» **Entries provided**:
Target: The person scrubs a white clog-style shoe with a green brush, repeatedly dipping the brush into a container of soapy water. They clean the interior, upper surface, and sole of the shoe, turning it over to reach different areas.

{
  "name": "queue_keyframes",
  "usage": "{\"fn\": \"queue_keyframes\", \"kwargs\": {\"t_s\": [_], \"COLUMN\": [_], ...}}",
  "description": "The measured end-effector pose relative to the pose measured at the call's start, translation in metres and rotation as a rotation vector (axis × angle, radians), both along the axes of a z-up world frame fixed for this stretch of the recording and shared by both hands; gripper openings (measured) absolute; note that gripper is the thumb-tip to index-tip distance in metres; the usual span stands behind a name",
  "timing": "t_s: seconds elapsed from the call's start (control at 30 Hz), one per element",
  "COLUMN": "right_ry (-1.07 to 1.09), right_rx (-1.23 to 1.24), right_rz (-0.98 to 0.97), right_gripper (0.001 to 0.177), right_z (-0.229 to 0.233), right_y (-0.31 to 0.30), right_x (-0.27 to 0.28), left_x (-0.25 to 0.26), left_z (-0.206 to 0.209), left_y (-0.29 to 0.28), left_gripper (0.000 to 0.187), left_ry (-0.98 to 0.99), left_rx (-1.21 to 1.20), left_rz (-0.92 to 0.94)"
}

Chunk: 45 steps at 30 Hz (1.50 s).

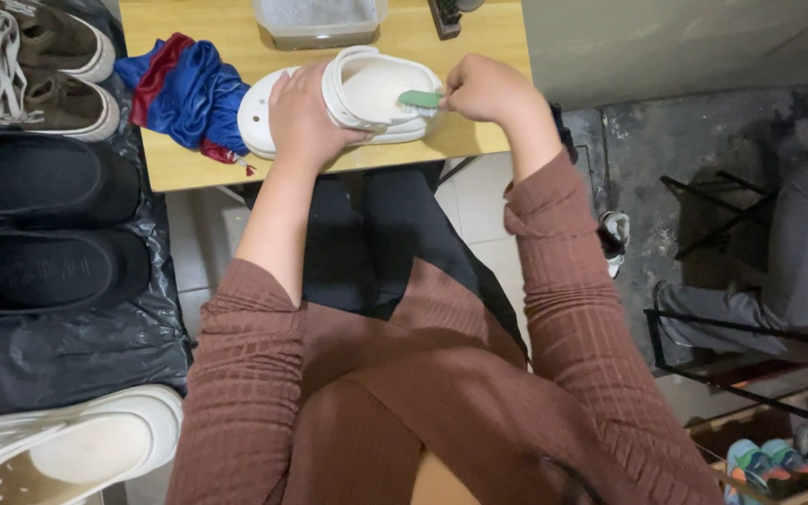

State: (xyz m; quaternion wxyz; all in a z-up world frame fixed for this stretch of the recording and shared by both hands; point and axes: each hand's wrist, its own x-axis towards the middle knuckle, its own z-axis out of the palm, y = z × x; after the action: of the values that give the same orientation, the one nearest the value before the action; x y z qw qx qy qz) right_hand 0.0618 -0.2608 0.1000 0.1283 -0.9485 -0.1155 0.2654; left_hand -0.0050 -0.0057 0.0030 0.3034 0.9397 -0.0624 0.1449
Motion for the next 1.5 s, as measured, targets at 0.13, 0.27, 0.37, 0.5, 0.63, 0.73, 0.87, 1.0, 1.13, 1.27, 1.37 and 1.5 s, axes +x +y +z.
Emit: {"fn": "queue_keyframes", "kwargs": {"t_s": [0.13, 0.27, 0.37, 0.5, 0.63, 0.73, 0.87, 1.0, 1.13, 1.27, 1.37, 1.5], "right_ry": [-0.131, 0.003, 0.013, -0.005, 0.066, 0.077, 0.124, 0.149, 0.236, 0.194, 0.135, 0.004], "right_rx": [0.013, 0.075, 0.003, 0.057, 0.141, -0.005, 0.009, 0.073, -0.018, -0.067, -0.085, -0.094], "right_rz": [0.091, 0.052, 0.034, 0.079, 0.059, 0.105, 0.049, 0.136, 0.136, 0.147, 0.168, 0.236], "right_gripper": [0.025, 0.022, 0.021, 0.037, 0.037, 0.022, 0.007, 0.02, 0.04, 0.027, 0.022, 0.025], "right_z": [-0.033, -0.024, -0.004, -0.031, -0.025, -0.01, -0.009, -0.019, 0.013, 0.01, -0.006, -0.041], "right_y": [0.037, 0.037, 0.018, 0.02, 0.036, 0.024, 0.039, 0.057, 0.03, 0.047, 0.065, 0.063], "right_x": [-0.009, -0.006, 0.008, 0.021, 0.016, 0.03, 0.03, 0.022, 0.037, 0.026, 0.019, 0.032], "left_x": [0.005, 0.003, 0.004, 0.003, 0.005, -0.001, 0.0, 0.002, 0.003, 0.004, 0.005, 0.006], "left_z": [-0.015, -0.013, -0.01, -0.004, -0.006, -0.002, -0.001, -0.003, -0.009, -0.009, -0.011, -0.016], "left_y": [0.003, 0.0, 0.003, 0.002, 0.002, 0.001, 0.001, 0.002, 0.002, 0.001, 0.0, 0.001], "left_gripper": [0.094, 0.091, 0.092, 0.092, 0.095, 0.088, 0.088, 0.088, 0.093, 0.09, 0.092, 0.099], "left_ry": [-0.046, -0.021, -0.018, -0.052, -0.015, -0.019, -0.069, -0.065, -0.031, -0.044, -0.011, 0.019], "left_rx": [0.038, 0.032, 0.031, 0.004, 0.014, -0.032, -0.021, 0.005, -0.002, -0.011, 0.006, 0.022], "left_rz": [0.0, -0.004, -0.001, -0.015, -0.005, -0.013, -0.027, -0.024, 0.005, 0.003, 0.022, 0.051]}}
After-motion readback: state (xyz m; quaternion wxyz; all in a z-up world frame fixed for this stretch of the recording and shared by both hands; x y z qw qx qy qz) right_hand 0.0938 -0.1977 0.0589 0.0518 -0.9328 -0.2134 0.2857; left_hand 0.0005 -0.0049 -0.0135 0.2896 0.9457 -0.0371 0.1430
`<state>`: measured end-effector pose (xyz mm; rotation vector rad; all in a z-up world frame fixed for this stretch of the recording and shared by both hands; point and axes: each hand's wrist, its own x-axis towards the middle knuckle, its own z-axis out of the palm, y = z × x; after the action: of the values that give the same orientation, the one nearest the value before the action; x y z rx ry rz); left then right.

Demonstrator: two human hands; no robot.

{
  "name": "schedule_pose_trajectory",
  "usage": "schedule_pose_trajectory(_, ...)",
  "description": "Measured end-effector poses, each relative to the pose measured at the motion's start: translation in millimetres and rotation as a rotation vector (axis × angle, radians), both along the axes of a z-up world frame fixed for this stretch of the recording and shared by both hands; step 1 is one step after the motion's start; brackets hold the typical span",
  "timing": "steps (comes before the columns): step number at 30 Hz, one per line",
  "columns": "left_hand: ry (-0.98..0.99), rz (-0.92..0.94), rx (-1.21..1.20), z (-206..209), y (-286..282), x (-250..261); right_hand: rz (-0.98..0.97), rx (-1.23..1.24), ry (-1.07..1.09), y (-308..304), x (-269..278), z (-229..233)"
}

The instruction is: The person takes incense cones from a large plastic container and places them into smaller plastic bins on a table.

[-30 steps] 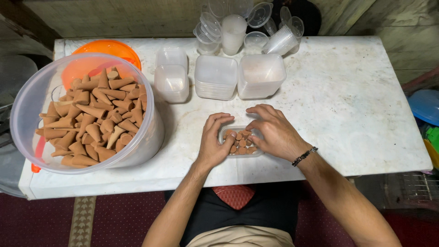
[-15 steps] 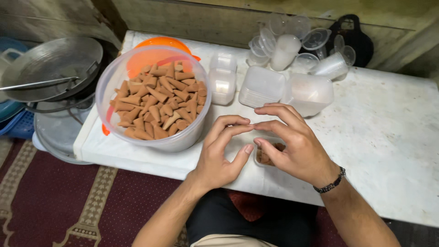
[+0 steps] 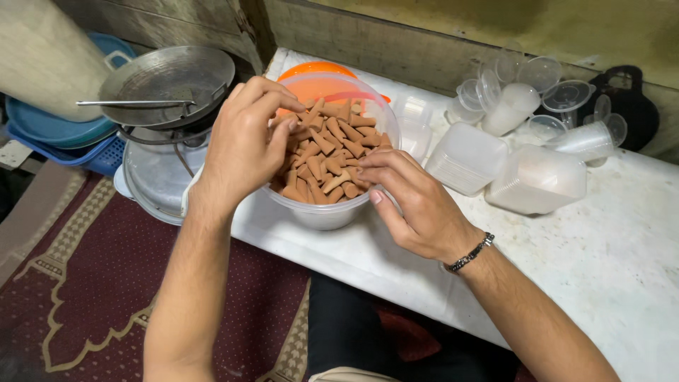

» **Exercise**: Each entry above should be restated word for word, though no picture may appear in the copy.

» **Solved exercise**:
Target: The person scrubs a white clog-style shoe with a green brush, repeatedly dipping the brush into a container of soapy water. They clean the interior, upper surface, and sole of the shoe, turning it over to reach different areas.

{
  "name": "queue_keyframes",
  "usage": "{\"fn\": \"queue_keyframes\", \"kwargs\": {\"t_s\": [_], \"COLUMN\": [_], ...}}",
  "description": "The measured end-effector pose relative to the pose measured at the call's start, translation in metres and rotation as a rotation vector (axis × angle, radians), both along the axes of a z-up world frame fixed for this stretch of the recording and shared by both hands; gripper openings (measured) absolute; note that gripper is the thumb-tip to index-tip distance in metres; the usual span stands behind a name",
  "timing": "t_s: seconds elapsed from the call's start (control at 30 Hz), one per element",
  "COLUMN": "right_ry (-1.07 to 1.09), right_rx (-1.23 to 1.24), right_rz (-0.98 to 0.97), right_gripper (0.001 to 0.177), right_z (-0.229 to 0.233), right_y (-0.31 to 0.30), right_x (-0.27 to 0.28), left_x (-0.25 to 0.26), left_z (-0.206 to 0.209), left_y (-0.29 to 0.28), left_gripper (0.000 to 0.187), left_ry (-0.98 to 0.99), left_rx (-1.21 to 1.20), left_rz (-0.92 to 0.94)"
}

Chunk: 45 steps at 30 Hz (1.50 s).


State: (xyz m; quaternion wxyz; all in a z-up world frame fixed for this stretch of the recording and shared by both hands; point and axes: each hand's wrist, its own x-axis towards the middle knuckle, its own z-axis out of the palm, y = z × x; after the action: of the values that give the same orientation, the one nearest the value before the action; x y z qw qx qy qz) right_hand 0.0618 -0.2608 0.1000 0.1283 -0.9485 -0.1155 0.2654; left_hand -0.0050 -0.0057 0.0030 0.3034 0.9397 -0.0624 0.1449
Motion for the next 1.5 s, as measured, targets at 0.13, 0.27, 0.37, 0.5, 0.63, 0.73, 0.87, 1.0, 1.13, 1.27, 1.37 and 1.5 s, axes +x +y +z.
Emit: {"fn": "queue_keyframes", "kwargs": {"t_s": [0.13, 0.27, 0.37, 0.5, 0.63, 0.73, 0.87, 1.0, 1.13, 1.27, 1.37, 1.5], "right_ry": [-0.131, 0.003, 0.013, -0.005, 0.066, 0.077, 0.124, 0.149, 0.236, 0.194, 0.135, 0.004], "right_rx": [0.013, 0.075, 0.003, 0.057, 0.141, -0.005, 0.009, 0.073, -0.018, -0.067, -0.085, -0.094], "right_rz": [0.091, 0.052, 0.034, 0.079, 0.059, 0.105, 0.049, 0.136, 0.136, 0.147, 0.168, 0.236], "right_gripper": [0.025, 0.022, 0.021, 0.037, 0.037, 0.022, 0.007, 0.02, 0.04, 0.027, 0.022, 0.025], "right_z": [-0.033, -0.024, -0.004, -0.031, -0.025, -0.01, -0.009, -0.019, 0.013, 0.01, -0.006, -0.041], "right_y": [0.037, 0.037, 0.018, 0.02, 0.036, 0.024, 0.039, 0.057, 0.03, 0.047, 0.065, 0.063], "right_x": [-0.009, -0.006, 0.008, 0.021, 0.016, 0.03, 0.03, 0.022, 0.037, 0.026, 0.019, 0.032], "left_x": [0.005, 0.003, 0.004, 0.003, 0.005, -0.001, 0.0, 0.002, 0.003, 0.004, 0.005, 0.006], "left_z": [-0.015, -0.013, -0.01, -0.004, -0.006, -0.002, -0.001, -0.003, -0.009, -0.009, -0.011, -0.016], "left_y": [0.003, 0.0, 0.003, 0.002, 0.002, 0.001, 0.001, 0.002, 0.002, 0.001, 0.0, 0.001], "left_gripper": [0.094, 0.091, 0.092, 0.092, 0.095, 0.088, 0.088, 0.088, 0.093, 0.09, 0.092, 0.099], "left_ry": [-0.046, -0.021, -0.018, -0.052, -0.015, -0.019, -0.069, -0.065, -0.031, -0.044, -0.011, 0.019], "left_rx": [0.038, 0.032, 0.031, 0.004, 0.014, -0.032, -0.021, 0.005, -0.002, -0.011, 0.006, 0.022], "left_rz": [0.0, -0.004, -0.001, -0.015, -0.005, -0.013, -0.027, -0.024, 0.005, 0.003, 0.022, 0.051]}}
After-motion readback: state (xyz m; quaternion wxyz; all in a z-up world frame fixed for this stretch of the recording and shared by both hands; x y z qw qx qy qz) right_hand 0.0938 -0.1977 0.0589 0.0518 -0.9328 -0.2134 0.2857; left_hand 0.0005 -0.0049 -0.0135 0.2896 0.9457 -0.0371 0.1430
`<state>`: measured end-effector pose (xyz mm; rotation vector rad; all in a z-up world frame fixed for this stretch of the recording and shared by both hands; point and axes: each hand's wrist, its own x-axis towards the middle knuckle, its own z-axis out of the palm, y = z × x; after the action: of the values that give the same orientation, the one nearest the value before the action; x y z rx ry rz); left then right.

Demonstrator: two human hands; no robot.

{
  "name": "schedule_pose_trajectory",
  "usage": "schedule_pose_trajectory(_, ...)",
  "description": "Measured end-effector poses, each relative to the pose measured at the motion's start: translation in millimetres and rotation as a rotation vector (axis × angle, radians), both along the axes of a z-up world frame fixed for this stretch of the recording and shared by both hands; step 1 is one step after the motion's start; brackets hold the typical span",
  "timing": "steps (comes before the columns): step number at 30 Hz, one per line",
  "columns": "left_hand: ry (-0.98..0.99), rz (-0.92..0.94), rx (-1.21..1.20), z (-206..209), y (-286..282), x (-250..261); right_hand: rz (-0.98..0.97), rx (-1.23..1.24), ry (-1.07..1.09), y (-308..304), x (-269..278), z (-229..233)"
}

The instruction is: The person takes incense cones from a large plastic container and places them into smaller plastic bins on a table.

[-30 steps] 
[-15 steps] 
[+0 steps] 

Nothing remains to be done in this exercise.